→ **WHAT IS EXPECTED**
What's wanted is the full listing, reproduced exactly.

→ **SUPPLIED DATA**
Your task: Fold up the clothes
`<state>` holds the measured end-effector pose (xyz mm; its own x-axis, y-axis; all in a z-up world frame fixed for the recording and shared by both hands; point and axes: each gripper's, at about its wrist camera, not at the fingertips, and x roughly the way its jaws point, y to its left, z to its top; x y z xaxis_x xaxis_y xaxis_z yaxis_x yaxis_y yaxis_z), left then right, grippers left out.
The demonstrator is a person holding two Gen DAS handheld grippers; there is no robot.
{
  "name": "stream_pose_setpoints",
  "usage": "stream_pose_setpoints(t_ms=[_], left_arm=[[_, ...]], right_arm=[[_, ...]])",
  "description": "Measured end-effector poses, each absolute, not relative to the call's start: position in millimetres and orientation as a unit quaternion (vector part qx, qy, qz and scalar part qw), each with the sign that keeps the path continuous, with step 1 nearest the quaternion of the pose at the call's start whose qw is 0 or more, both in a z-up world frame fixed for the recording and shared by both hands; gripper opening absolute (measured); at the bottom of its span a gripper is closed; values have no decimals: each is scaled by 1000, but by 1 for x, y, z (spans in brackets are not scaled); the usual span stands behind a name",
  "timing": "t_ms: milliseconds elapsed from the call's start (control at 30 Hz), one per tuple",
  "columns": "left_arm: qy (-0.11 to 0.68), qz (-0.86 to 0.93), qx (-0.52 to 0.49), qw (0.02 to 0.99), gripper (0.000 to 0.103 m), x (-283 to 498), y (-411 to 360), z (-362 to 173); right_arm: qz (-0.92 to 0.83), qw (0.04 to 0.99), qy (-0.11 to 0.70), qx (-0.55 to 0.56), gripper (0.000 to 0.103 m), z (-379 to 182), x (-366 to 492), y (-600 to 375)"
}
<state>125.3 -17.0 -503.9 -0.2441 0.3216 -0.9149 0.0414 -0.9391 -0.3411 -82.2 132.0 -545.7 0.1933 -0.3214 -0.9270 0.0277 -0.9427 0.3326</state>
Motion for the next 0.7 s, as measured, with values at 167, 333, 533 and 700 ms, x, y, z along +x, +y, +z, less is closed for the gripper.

→ **SOLUTION TO THIS PROBLEM**
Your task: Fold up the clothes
`<state>` holds the measured end-effector pose (xyz mm; its own x-axis, y-axis; all in a z-up world frame fixed for the recording and shared by both hands; point and axes: each gripper's, at about its wrist camera, not at the fingertips, and x roughly the way its jaws point, y to its left, z to its top; x y z xaxis_x xaxis_y xaxis_z yaxis_x yaxis_y yaxis_z), left then right, grippers left out.
The demonstrator is a person holding two Gen DAS handheld grippers; there is no robot.
{
  "name": "stream_pose_setpoints",
  "usage": "stream_pose_setpoints(t_ms=[_], left_arm=[[_, ...]], right_arm=[[_, ...]])",
  "description": "Measured end-effector poses, each absolute, not relative to the call's start: position in millimetres and orientation as a unit quaternion (vector part qx, qy, qz and scalar part qw), each with the sign that keeps the path continuous, with step 1 nearest the quaternion of the pose at the call's start whose qw is 0 or more, both in a z-up world frame fixed for the recording and shared by both hands; gripper opening absolute (measured); at the bottom of its span a gripper is closed; values have no decimals: each is scaled by 1000, but by 1 for x, y, z (spans in brackets are not scaled); the usual span stands behind a name",
  "timing": "t_ms: milliseconds elapsed from the call's start (control at 30 Hz), one per tuple",
  "columns": "left_arm: qy (-0.11 to 0.68), qz (-0.86 to 0.93), qx (-0.52 to 0.49), qw (0.02 to 0.99), gripper (0.000 to 0.103 m), x (-283 to 498), y (-411 to 360), z (-362 to 173); right_arm: qz (-0.92 to 0.83), qw (0.04 to 0.99), qy (-0.11 to 0.70), qx (-0.55 to 0.56), gripper (0.000 to 0.103 m), z (-379 to 182), x (-366 to 492), y (-600 to 375)"
}
<state>125.3 -17.0 -503.9 -0.2441 0.3216 -0.9149 0.0414 -0.9391 -0.3411 -82.2 132.0 -545.7 0.1933 -0.3214 -0.9270 0.0277 -0.9427 0.3326</state>
Motion for the next 0.7 s, as measured, with values at 167, 333, 533 and 700 ms, x, y, z along +x, +y, +z, less is closed for the gripper.

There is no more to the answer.